Strange behavior by regex with variable

D

DJ Stunks

Hello all,

In order to not have to perpetually be escaping a vertical bar field
separator in my regular expressions I tried to use a variable instead
(as in _PBP_).

However, I'm getting some strange behavior. Specifically, perl
believes the match has succeeded, but the capture is not performed.

Here's a short but complete script which demonstrates the issue.
Please let me know if you have any ideas.

-jp

PS: witnessed on perl v5.8.7 Binary build 813 [148120] for
MSWin32-x86-multi-thread

C:\tmp>cat tmp2.pl
#!/usr/bin/perl

use strict;
use warnings;

my $BAR = q{|};
my $string = q{|this.string_contains-some-2342:stuff|};

if (my ($stuff) = $string =~ m{^\| ([^|]+) \|$}x) {
print "'$stuff' matched\n";
}

if (my ($stuff) = $string =~ m{^$BAR ([^|]+) $BAR$}xo) {
print "'$stuff' matched using half \$BARs\n";
}

if (my ($stuff) = $string =~ m{^$BAR ([^$BAR]+) $BAR$}xo) {
print "'$stuff' matched using all \$BARs\n";
}

__END__

C:\tmp>tmp2.pl
'this.string_contains-some-2342:stuff' matched
Use of uninitialized value in concatenation (.) or string at
C:\tmp\tmp2.pl line 14.
'' matched using half $BARs
Use of uninitialized value in concatenation (.) or string at
C:\tmp\tmp2.pl line 18.
'' matched using all $BARs
 
P

Paul Lalli

DJ said:
In order to not have to perpetually be escaping a vertical bar field
separator in my regular expressions I tried to use a variable instead
(as in _PBP_).

I can only assume you misread the relevant part of PBP. Simply putting
a regular expression character in a variable does not prevent it from
being interpreted as a regular expression character.
However, I'm getting some strange behavior. Specifically, perl
believes the match has succeeded, but the capture is not performed.

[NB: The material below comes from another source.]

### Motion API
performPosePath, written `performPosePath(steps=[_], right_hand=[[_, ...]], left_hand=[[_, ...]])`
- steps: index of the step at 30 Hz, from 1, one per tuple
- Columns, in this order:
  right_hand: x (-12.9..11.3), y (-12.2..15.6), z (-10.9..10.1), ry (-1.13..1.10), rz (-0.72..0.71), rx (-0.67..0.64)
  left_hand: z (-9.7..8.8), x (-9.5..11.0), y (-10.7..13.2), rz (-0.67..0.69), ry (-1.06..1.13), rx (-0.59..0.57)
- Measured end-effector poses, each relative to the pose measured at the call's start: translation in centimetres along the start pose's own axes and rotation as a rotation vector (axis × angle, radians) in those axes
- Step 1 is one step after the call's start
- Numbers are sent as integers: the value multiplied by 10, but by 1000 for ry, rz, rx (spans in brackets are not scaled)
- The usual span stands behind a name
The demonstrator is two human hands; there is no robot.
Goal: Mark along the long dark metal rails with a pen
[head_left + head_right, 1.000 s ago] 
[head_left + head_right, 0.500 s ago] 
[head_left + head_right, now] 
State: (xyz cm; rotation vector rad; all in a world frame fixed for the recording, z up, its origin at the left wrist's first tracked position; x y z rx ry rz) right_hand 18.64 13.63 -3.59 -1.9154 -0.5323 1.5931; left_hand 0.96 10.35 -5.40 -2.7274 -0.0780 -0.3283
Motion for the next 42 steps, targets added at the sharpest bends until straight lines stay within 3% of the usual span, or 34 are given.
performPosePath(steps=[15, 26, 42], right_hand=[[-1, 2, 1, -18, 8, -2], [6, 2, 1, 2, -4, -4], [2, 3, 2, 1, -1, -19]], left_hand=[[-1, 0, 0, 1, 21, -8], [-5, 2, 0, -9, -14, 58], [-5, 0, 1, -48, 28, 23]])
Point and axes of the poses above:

Here's a short but complete script which demonstrates the issue.
Please let me know if you have any ideas.

-jp

PS: witnessed on perl v5.8.7 Binary build 813 [148120] for
MSWin32-x86-multi-thread

C:\tmp>cat tmp2.pl
#!/usr/bin/perl

use strict;
use warnings;

my $BAR = q{|};
my $string = q{|this.string_contains-some-2342:stuff|};

if (my ($stuff) = $string =~ m{^\| ([^|]+) \|$}x) {

Here, you escaped the | characters
print "'$stuff' matched\n";
}

if (my ($stuff) = $string =~ m{^$BAR ([^|]+) $BAR$}xo) {

Here, the regexp is sent through double-quotish interpolation first,
meaning $BAR gets replaced withe |. Then the result is sent through
the regexp parser, making | be interpreted as the regexp alternation
character.
print "'$stuff' matched using half \$BARs\n";
}

if (my ($stuff) = $string =~ m{^$BAR ([^$BAR]+) $BAR$}xo) {

Same thing here... just more of them. :)
print "'$stuff' matched using all \$BARs\n";
}

__END__

If your variables are going to contain regular expression characters,
you need to quote-meta them:

if (/\Q$BAR\E ... /) { ... }

I don't have my copy of PBP on me, so I can't help to explain what part
of it led you to this faulty belief...

Paul Lalli
 
D

DJ Stunks

Paul said:
I can only assume you misread the relevant part of PBP. Simply putting
a regular expression character in a variable does not prevent it from
being interpreted as a regular expression character.

of course.

Thanks. I must have misunderstood Pastor Conway :p

-jp
 
I

it_says_BALLS_on_your forehead

Paul said:
DJ said:
In order to not have to perpetually be escaping a vertical bar field
separator in my regular expressions I tried to use a variable instead
(as in _PBP_).

I can only assume you misread the relevant part of PBP. Simply putting
a regular expression character in a variable does not prevent it from
being interpreted as a regular expression character.
However, I'm getting some strange behavior. Specifically, perl
believes the match has succeeded, but the capture is not performed.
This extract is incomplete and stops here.